# Deep Learning week - Day 3 - CIFAR Classification

### Exercise objectives
- Implement a CNN for a 10-class classification problem
- Enhance the CNN performance with data augmentation techniques
- Experiment the limitations of training network with large images on your computer (more especially on your CPU)

<hr>
<hr>

You should now have a better feeling of how a CNN is working, and especially how the convolutions are affecting the image to detect specific features. Therefore, let's now play with a bit more complex images. The CIFAR-10 dataset is a dataset that contains images of 10 different classes : 
- airplane 										
- automobile 										
- bird 										
- cat 										
- deer 										
- dog 										
- frog 										
- horse 										
- ship 										
- truck

This dataset is emblematic in the research community as many enhancements for image problems have been achieved on this dataset, and later on the CIFAR-100 dataset once the performance got too high. You can check the [wikipedia](https://en.wikipedia.org/wiki/CIFAR-10) page of the dataset if you want to know more about it.

In this notebook, we propose to implement a CNN to distinguish the 10 categories from the CIFAR-10 dataset. Again, remember that until 10 years ago, this problem was very challenging to the entire research community and is now for you to tackle.


⚠️ **Warning** ⚠️ In this exercise, computations are done on your computer, and most probably on your CPU. Therefore, bear in mind that a model training will take ~10 minutes on the entire dataset. You will here experiment the fact that these computations are heavy and requires a lot of computational power. We will see in the next exercise how to overcome this problem. Until then, there is a trick that you can use in any ML problem if you are still in the experimental / design part but face long waiting times : select a subset of your data (for instance `X_train = X_train[:100]`) to code all the different parts without taking care of the performance. Once the code is ready, you can seek for performance by taking the entire dataset.



# Data

❓ **Question** ❓ To load the CIFAR-10 dataset you can use `keras` package directly (see [documentation](https://www.tensorflow.org/api_docs/python/tf/keras/datasets/cifar10)). What is the shape of the images? How many images do you have per class?

In [None]:
from tensorflow.keras.datasets import cifar10
import numpy as np

(X_train, labels_train), (X_test, labels_test) = cifar10.load_data()

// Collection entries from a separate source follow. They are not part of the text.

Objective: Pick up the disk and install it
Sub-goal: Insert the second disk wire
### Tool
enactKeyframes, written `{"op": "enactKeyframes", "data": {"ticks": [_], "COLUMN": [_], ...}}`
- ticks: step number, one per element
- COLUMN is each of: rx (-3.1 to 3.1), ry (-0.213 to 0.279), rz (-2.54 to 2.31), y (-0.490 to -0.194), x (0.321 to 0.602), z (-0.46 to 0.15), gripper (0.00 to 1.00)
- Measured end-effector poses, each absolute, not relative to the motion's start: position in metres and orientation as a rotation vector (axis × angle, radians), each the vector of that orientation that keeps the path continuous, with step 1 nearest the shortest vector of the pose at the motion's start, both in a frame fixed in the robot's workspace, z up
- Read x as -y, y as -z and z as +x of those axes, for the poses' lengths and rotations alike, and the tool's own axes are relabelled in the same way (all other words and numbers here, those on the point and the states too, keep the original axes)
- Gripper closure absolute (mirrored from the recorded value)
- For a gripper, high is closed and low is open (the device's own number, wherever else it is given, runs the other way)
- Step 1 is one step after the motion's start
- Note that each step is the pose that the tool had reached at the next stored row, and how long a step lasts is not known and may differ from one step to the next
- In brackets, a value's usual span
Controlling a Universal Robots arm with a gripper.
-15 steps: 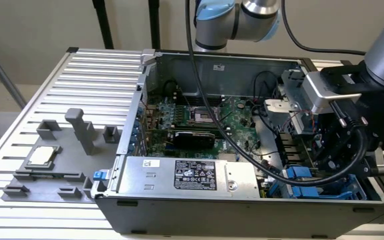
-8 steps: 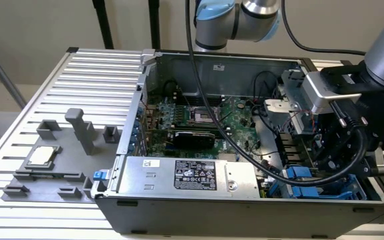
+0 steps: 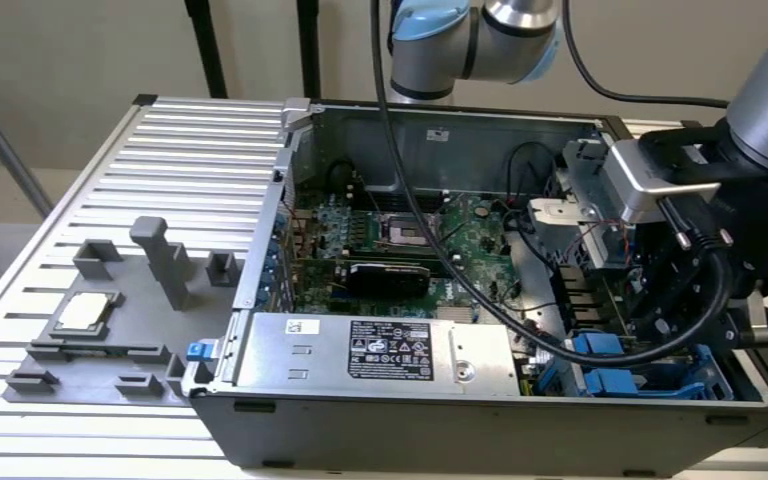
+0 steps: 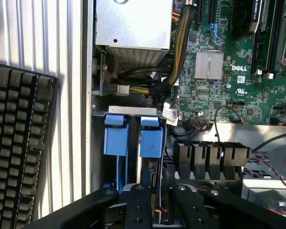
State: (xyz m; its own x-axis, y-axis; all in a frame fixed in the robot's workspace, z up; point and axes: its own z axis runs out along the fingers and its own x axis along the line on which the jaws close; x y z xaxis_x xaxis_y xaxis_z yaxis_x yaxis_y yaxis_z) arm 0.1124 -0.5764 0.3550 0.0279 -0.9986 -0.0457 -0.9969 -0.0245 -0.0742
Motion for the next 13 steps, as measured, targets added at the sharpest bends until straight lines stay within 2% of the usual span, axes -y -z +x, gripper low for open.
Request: {"op": "enactKeyframes", "data": {"ticks": [13], "rx": [-2.133], "ry": [0.030], "rz": [-2.189], "y": [-0.381], "x": [0.563], "z": [0.128], "gripper": [0.73]}}
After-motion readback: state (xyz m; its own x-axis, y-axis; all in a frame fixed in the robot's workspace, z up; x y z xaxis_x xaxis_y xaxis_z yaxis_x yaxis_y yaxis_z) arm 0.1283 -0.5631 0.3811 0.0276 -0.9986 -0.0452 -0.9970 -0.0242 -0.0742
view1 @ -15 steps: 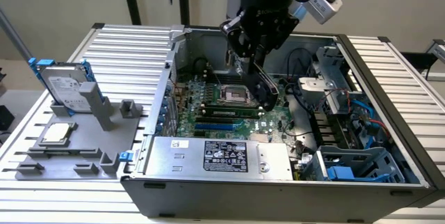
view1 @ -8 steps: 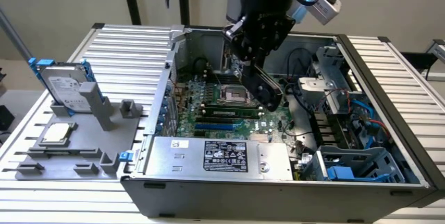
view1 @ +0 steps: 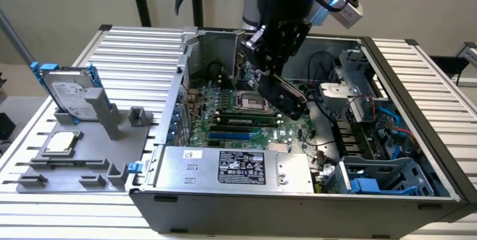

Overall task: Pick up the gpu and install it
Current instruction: 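Insert the gpu into the slot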

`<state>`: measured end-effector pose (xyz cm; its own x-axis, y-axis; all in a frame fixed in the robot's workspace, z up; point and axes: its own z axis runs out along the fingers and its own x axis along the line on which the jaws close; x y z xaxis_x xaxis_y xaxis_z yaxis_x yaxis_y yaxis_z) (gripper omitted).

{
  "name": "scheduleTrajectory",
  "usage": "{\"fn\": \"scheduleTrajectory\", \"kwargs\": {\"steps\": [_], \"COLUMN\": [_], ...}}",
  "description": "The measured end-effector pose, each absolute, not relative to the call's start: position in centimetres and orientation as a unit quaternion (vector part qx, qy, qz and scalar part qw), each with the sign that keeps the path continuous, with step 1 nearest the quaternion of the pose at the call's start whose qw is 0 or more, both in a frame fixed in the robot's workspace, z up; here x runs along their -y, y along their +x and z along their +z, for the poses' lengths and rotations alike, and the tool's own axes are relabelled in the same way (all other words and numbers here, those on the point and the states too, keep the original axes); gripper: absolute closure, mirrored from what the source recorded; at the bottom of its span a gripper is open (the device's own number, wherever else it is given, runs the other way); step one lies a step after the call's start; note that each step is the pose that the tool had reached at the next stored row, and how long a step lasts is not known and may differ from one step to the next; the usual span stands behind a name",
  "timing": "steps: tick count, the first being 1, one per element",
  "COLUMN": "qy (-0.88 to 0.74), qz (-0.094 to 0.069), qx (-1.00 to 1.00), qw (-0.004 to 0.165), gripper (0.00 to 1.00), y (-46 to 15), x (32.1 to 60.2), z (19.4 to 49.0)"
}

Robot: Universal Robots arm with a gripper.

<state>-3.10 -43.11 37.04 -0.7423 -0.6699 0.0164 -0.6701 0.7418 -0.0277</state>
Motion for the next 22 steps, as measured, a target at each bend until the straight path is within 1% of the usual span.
{"fn": "scheduleTrajectory", "kwargs": {"steps": [22], "qy": [0.537], "qz": [0.016], "qx": [0.843], "qw": [-0.001], "gripper": [0.74], "y": [-3.1], "x": [43.1], "z": [35.3]}}
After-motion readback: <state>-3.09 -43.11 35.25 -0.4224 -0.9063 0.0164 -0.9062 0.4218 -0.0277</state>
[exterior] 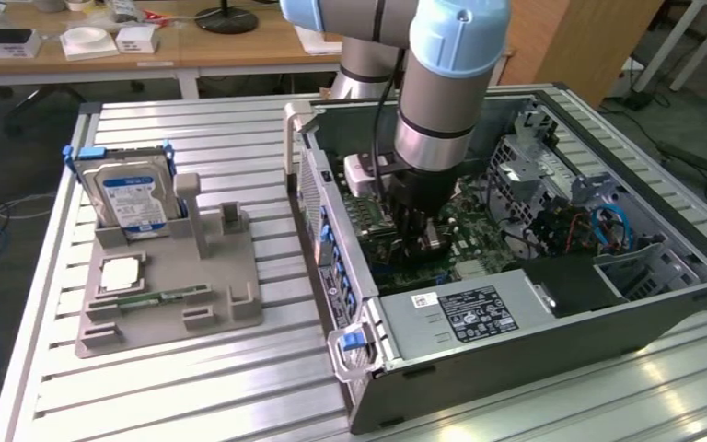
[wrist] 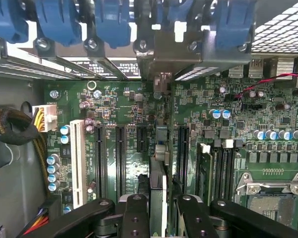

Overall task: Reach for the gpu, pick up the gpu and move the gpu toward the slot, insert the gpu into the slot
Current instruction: 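Insert the gpu into the slot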

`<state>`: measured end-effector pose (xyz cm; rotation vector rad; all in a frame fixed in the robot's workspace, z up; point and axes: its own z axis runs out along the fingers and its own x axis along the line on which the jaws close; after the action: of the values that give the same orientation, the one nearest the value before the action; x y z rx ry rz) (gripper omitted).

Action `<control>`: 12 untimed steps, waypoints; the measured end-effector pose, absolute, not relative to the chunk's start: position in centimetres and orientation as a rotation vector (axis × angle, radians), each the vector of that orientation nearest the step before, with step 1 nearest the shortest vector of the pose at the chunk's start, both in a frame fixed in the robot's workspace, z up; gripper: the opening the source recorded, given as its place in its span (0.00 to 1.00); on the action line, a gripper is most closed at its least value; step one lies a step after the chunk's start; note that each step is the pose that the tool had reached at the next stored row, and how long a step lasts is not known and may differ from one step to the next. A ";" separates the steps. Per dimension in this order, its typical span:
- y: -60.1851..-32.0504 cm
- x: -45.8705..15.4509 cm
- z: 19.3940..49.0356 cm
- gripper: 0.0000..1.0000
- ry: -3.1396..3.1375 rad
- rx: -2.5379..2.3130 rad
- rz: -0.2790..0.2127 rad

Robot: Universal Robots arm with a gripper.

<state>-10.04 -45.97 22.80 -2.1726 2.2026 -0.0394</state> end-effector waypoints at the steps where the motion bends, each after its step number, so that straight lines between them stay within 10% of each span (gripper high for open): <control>1: -46.0 -10.1 22.7 0.27 2.202 -2.170 -0.040; 12: -46.0 -10.3 26.8 0.39 2.197 -2.168 -0.054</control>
<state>-10.35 -46.00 26.82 -2.1677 2.1969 -0.0537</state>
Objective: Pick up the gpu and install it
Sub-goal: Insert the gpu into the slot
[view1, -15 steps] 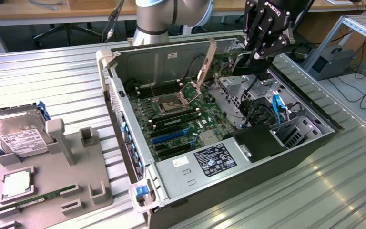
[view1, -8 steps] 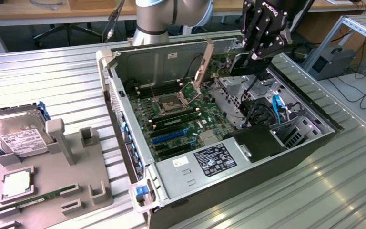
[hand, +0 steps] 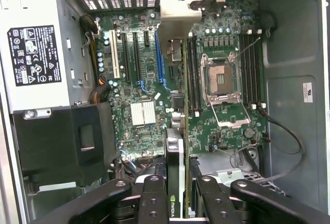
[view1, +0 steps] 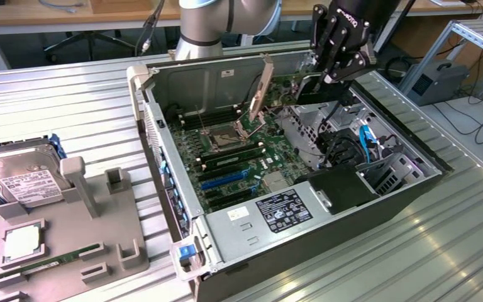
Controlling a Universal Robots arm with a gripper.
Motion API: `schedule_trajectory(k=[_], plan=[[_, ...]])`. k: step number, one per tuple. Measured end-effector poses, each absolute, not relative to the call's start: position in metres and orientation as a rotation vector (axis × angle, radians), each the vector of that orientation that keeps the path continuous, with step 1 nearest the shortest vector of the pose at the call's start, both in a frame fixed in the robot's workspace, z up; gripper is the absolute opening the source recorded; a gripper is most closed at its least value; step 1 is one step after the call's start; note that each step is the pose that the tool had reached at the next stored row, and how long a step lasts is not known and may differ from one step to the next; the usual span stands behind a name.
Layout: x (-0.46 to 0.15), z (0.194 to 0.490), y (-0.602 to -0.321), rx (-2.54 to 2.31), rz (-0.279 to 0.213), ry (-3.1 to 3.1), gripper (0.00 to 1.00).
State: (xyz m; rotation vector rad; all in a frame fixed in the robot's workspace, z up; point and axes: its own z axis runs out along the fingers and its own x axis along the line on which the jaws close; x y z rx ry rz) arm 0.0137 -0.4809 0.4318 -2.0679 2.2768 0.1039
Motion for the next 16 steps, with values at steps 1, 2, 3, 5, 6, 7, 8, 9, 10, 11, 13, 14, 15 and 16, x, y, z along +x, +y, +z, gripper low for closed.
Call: schedule_trajectory(k=[1, 2, 3, 5, 6, 7, 8, 9, 10, 11, 13, 14, 15, 16], plan=[[0.013, 0.430, -0.481, -2.068, 0.104, 2.277, 0.27], [0.013, 0.428, -0.481, -2.068, 0.104, 2.277, 0.27], [0.012, 0.427, -0.481, -2.068, 0.104, 2.277, 0.27], [0.010, 0.426, -0.481, -2.068, 0.104, 2.277, 0.27], [0.007, 0.426, -0.481, -2.068, 0.104, 2.277, 0.27], [0.006, 0.425, -0.481, -2.068, 0.104, 2.277, 0.27], [0.003, 0.424, -0.481, -2.068, 0.104, 2.277, 0.27], [0.000, 0.423, -0.481, -2.068, 0.104, 2.277, 0.27], [-0.003, 0.423, -0.481, -2.068, 0.104, 2.277, 0.27], [-0.004, 0.422, -0.481, -2.068, 0.104, 2.277, 0.27], [-0.008, 0.421, -0.481, -2.068, 0.104, 2.277, 0.27], [-0.011, 0.420, -0.481, -2.068, 0.104, 2.277, 0.27], [-0.013, 0.420, -0.481, -2.068, 0.104, 2.277, 0.27], [-0.015, 0.419, -0.480, -2.068, 0.104, 2.277, 0.27]])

labels = ['airplane', 'automobile', 'bird', 'cat', 'deer', 'dog', 'frog', 'horse', 'ship', 'truck']

# YOUR CODE HERE

❓ **Question** ❓ To ease the convergence of the algorithm, it is usefull to normalize the data. See here what are the maximum and minimum values in your data, and normalize it accordingly (the resulting image intensities should be between 0 and 1).

In [None]:
# YOUR CODE HERE

❓ **Question** ❓ Display some of the images and their relative class. You can use the `imshow` function from matplotlib.

In [None]:
# YOUR CODE HERE

In [None]:
##############
### Answer ###
##############

import matplotlib.pyplot as plt
%matplotlib inline

for i in range(5):
    img = X_train[i]
    label = labels_train[i][0]
    
    plt.figure(figsize=(2,2))
    plt.imshow(img)
    plt.title(labels[label])
    plt.show()

❓ **Question** ❓ The labels (`labels_train` and `labels_test`) are stored as list of integers. Convert it to one-hot encoded labels so that they can be used to train a classification neural network. You can use the `to_categorical` function from Keras. Store the the categories in `y_train` and `y_test`.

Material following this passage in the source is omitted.